Based on census data and government administrative records, The New Chosen People presents a comprehensive picture of this interaction as the authors examine immigrant behavior in the United States. Jasso and Rosenzweig trace the factors that influence the immigrants' adjustment and achievements in a broad area of concerns—learning English, finding work and earning a living, and raising a family. The authors devote special attention to family relationships—kinship migration, family reunification, and the marriage market—and to the factors determining where immigrants choose to settle. Jasso and Rosenzweig also consider the situation of the largest recent groups of refugees—Cubans and Indochinese—who have entered the U.S. under very different rules than those governing the selection of immigrants from other countries. They also look at how the foreign-born population has changed over time, drawing comparisons between post-1960 immigrants and those of 1900 through 1910. For all foreign-born, the authors discuss the factors that influence decisions to naturalize and the economic and social consequences of achieving legal status.

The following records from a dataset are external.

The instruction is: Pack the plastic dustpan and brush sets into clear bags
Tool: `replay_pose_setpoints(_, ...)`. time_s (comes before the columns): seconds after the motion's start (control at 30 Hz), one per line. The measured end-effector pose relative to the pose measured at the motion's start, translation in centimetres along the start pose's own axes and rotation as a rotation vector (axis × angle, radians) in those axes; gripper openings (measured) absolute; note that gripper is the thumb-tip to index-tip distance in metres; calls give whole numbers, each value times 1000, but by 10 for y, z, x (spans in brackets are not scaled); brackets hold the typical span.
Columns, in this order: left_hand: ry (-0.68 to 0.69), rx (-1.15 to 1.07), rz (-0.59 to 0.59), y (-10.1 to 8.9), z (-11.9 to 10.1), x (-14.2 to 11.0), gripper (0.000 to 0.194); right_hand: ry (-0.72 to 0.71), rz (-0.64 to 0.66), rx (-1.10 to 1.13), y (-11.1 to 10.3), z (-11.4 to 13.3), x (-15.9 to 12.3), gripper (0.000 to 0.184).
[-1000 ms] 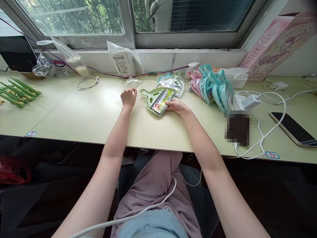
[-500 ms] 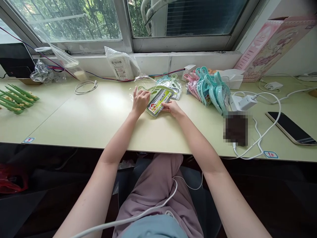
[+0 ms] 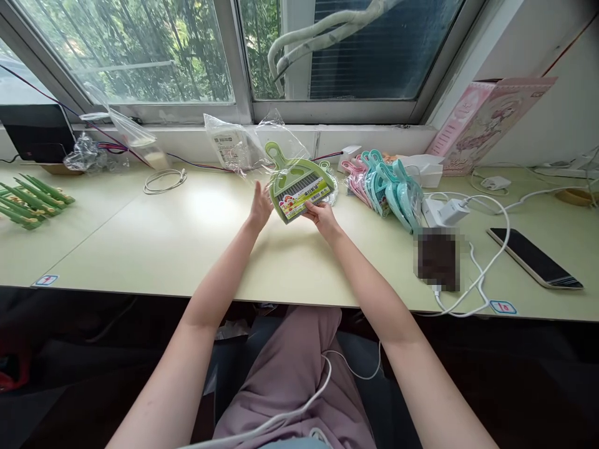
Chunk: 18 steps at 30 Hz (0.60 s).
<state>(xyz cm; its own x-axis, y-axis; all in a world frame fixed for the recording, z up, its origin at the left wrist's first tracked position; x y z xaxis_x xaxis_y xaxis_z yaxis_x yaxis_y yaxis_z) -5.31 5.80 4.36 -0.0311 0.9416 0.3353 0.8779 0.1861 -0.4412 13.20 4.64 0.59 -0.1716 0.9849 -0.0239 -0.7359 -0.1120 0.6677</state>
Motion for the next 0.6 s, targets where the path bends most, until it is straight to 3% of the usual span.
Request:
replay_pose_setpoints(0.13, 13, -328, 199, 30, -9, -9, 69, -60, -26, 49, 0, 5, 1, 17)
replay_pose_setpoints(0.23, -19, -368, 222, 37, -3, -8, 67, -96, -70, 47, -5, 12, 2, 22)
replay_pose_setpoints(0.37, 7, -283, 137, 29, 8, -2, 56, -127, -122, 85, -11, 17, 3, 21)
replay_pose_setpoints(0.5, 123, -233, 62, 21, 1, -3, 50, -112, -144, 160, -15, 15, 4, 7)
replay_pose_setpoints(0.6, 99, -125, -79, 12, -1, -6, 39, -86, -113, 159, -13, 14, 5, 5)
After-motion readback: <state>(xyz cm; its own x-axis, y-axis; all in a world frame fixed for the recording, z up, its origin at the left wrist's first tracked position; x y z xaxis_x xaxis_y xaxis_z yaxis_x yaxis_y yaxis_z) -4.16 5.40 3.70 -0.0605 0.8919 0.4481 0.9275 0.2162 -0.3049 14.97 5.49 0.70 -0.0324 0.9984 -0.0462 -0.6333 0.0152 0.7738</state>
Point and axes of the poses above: each hand's wrist, its own x-axis towards the middle knuckle, its own y-axis out of the palm, z = x × y, the point moved 6 cm from there along x, towards the middle knuckle, and after that the axes turned 15 degrees about x, right-handed, at the moved point
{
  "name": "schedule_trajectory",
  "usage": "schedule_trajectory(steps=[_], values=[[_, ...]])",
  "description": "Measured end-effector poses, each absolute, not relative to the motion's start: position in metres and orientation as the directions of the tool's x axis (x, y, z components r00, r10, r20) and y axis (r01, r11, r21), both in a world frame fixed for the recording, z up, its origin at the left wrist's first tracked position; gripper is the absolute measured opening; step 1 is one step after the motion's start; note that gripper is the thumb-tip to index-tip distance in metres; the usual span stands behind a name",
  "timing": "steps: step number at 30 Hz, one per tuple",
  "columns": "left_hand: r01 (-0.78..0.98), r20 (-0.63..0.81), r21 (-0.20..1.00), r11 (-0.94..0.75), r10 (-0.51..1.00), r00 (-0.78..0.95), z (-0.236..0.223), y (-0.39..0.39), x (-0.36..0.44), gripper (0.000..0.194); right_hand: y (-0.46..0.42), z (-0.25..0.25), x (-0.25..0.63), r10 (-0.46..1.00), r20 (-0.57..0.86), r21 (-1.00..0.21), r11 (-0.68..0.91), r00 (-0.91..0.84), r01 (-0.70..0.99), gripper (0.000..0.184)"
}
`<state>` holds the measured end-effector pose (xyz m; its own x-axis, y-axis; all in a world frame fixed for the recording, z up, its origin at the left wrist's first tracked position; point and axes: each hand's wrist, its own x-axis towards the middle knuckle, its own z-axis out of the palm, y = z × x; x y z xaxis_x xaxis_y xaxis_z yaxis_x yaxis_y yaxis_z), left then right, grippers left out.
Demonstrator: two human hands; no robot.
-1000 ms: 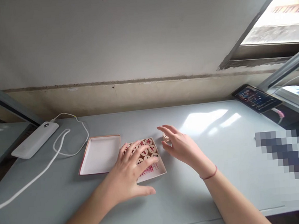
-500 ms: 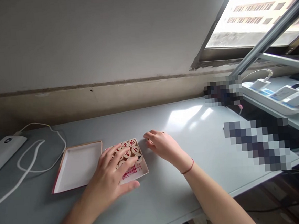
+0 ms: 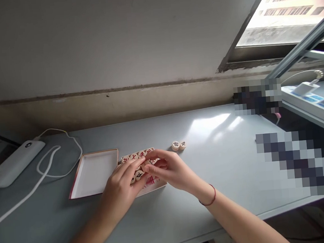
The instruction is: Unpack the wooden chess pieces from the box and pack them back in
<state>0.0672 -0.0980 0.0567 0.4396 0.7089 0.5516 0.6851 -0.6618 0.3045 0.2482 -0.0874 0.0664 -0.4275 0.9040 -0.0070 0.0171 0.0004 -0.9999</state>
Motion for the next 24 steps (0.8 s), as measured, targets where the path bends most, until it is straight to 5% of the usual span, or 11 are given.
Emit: schedule_trajectory(steps=[14, 24], values=[[0.545, 0.148, 0.438, -0.714, 0.656, 0.74, 0.074, -0.091, 0.042, 0.014, -0.08, 0.068, 0.26, 0.915, -0.003, -0.977, 0.083, -0.402, 0.196, 0.02], [0.587, 0.113, 0.38, -0.714, 0.666, 0.737, 0.072, -0.093, 0.04, 0.013, -0.088, 0.082, 0.265, 0.798, -0.024, -0.907, 0.236, -0.602, 0.349, 0.024]])
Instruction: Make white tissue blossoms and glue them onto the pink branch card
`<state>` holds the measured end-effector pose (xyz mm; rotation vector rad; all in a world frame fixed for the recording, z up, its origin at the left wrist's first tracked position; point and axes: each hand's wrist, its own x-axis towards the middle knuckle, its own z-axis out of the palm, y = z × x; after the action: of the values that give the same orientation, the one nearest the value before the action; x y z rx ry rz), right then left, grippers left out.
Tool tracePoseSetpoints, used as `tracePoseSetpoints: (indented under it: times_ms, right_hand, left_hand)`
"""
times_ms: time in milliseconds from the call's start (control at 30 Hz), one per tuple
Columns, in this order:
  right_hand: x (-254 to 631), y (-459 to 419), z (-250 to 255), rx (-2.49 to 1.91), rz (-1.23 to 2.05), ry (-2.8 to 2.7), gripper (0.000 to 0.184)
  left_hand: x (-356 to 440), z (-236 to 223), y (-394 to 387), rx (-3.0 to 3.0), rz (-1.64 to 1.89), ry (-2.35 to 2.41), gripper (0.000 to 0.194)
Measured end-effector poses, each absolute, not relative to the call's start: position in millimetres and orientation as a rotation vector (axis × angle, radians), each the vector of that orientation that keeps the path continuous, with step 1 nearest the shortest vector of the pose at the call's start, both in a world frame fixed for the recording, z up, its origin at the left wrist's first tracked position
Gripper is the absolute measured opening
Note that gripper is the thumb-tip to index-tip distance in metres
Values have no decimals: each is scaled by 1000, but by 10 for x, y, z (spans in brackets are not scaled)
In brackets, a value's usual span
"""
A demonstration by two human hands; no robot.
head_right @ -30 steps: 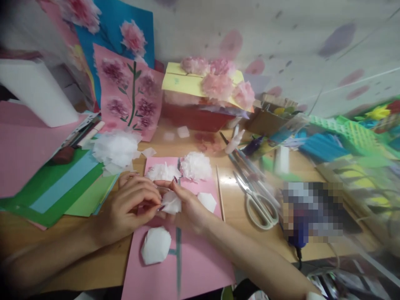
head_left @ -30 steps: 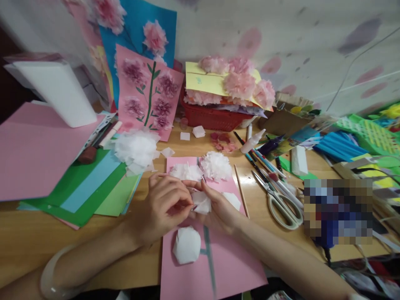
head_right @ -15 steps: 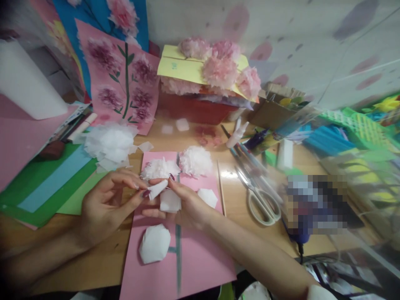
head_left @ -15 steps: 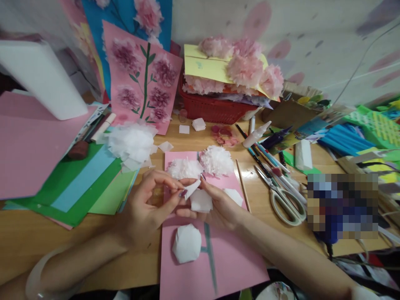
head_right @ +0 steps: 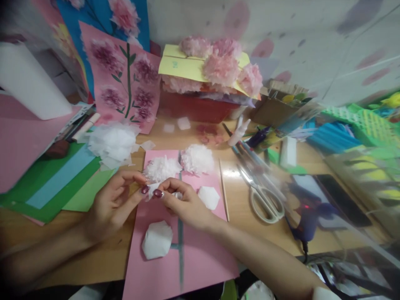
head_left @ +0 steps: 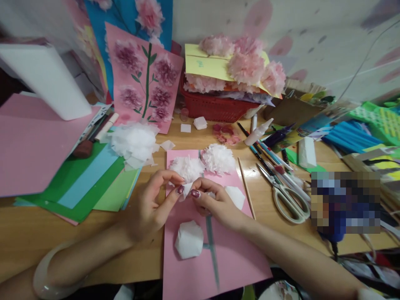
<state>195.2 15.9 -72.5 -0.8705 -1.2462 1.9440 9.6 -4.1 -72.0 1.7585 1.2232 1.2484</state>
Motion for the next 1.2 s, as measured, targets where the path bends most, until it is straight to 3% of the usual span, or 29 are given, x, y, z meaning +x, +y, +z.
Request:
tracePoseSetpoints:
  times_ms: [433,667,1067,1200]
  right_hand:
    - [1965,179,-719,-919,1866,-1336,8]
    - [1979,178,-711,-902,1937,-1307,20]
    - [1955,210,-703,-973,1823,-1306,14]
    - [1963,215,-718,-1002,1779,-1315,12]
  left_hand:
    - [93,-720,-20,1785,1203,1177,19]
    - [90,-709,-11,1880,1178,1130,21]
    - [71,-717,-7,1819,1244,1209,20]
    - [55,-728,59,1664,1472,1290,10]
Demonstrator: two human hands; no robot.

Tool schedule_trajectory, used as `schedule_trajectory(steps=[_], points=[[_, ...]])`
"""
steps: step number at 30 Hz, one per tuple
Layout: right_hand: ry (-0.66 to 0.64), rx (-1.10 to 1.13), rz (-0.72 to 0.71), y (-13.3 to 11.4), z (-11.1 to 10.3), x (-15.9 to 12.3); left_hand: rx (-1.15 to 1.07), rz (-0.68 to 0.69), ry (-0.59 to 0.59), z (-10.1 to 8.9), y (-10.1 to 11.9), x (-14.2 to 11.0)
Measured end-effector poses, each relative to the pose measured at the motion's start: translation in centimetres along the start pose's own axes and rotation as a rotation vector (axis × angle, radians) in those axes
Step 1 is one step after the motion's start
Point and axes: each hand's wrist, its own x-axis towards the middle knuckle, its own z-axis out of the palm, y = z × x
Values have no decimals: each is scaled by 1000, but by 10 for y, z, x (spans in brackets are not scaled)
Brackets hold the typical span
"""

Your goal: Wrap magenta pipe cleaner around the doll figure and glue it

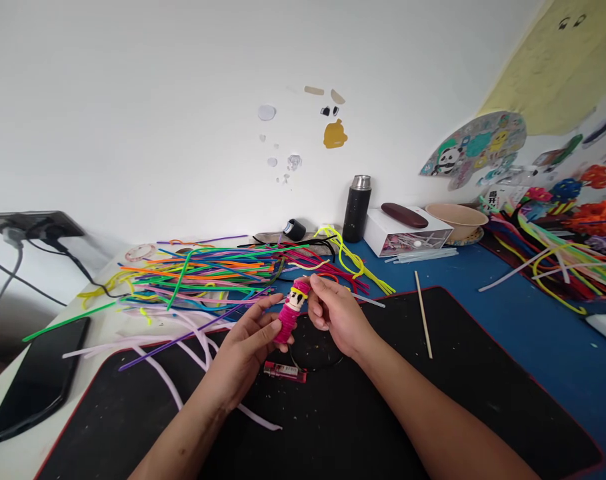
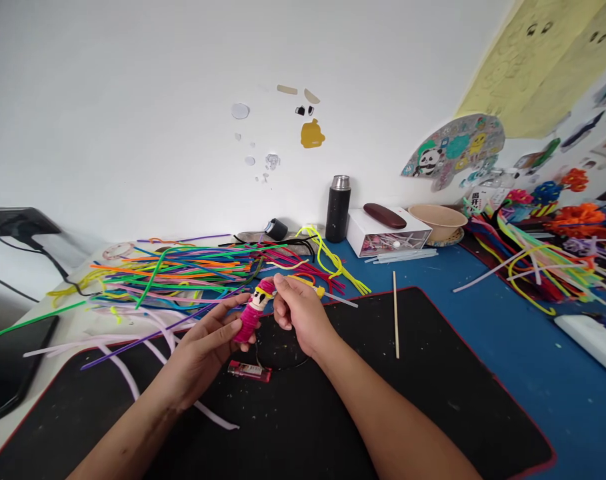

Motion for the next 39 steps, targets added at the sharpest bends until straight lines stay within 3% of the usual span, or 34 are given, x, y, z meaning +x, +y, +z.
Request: schedule_trajectory(steps=[39], points=[[-54,49,38,6,-2,1,74,21,35,-3,-6,3]])
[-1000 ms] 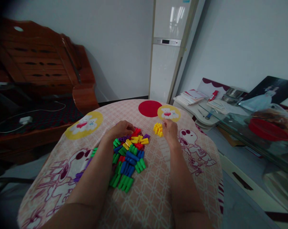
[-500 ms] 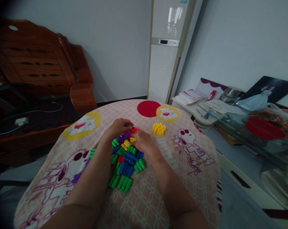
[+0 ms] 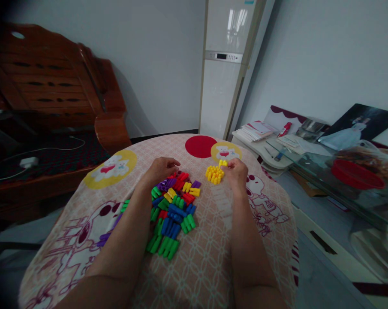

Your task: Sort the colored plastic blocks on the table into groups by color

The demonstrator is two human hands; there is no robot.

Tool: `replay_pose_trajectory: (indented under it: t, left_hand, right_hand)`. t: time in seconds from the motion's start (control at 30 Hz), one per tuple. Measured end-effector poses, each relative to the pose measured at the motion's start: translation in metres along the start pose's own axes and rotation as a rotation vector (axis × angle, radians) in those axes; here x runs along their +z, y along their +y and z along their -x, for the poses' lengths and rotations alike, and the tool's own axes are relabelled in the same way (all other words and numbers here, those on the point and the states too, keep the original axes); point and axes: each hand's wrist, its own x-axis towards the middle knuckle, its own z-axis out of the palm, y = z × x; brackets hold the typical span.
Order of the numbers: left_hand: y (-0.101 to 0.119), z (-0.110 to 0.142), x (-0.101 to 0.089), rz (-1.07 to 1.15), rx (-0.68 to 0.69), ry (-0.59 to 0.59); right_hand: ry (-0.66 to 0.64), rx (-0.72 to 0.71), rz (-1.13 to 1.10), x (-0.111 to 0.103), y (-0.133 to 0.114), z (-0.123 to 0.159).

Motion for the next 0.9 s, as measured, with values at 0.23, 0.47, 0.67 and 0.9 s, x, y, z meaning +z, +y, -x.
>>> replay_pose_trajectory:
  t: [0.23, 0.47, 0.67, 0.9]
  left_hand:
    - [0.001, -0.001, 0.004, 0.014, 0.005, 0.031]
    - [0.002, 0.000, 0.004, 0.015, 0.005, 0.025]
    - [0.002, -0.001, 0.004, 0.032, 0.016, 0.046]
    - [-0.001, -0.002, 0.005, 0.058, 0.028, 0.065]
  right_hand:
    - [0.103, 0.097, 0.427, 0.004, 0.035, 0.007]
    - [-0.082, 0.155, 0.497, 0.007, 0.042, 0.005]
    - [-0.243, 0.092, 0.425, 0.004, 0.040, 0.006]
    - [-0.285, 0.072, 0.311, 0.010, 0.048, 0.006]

Jasso and Rosenzweig also detail the policy choices that affect the composition of the foreign-born population. What criteria determine who is eligible to enter the country? How do these regulations differ for each country of origin, and how have they changed over the years? The New Chosen People emphasizes the determining influence of choice and selection on the foreign-born population of the United States. For policymakers and social scientists, the book provides a valuable assessment of the economic and social well-being of the nation and its newcomers.

GUILLERMINA JASSO is professor of sociology at the University of Iowa.

MARK R. ROSENZWEIG is professor of economics at the University of Pennsylvania.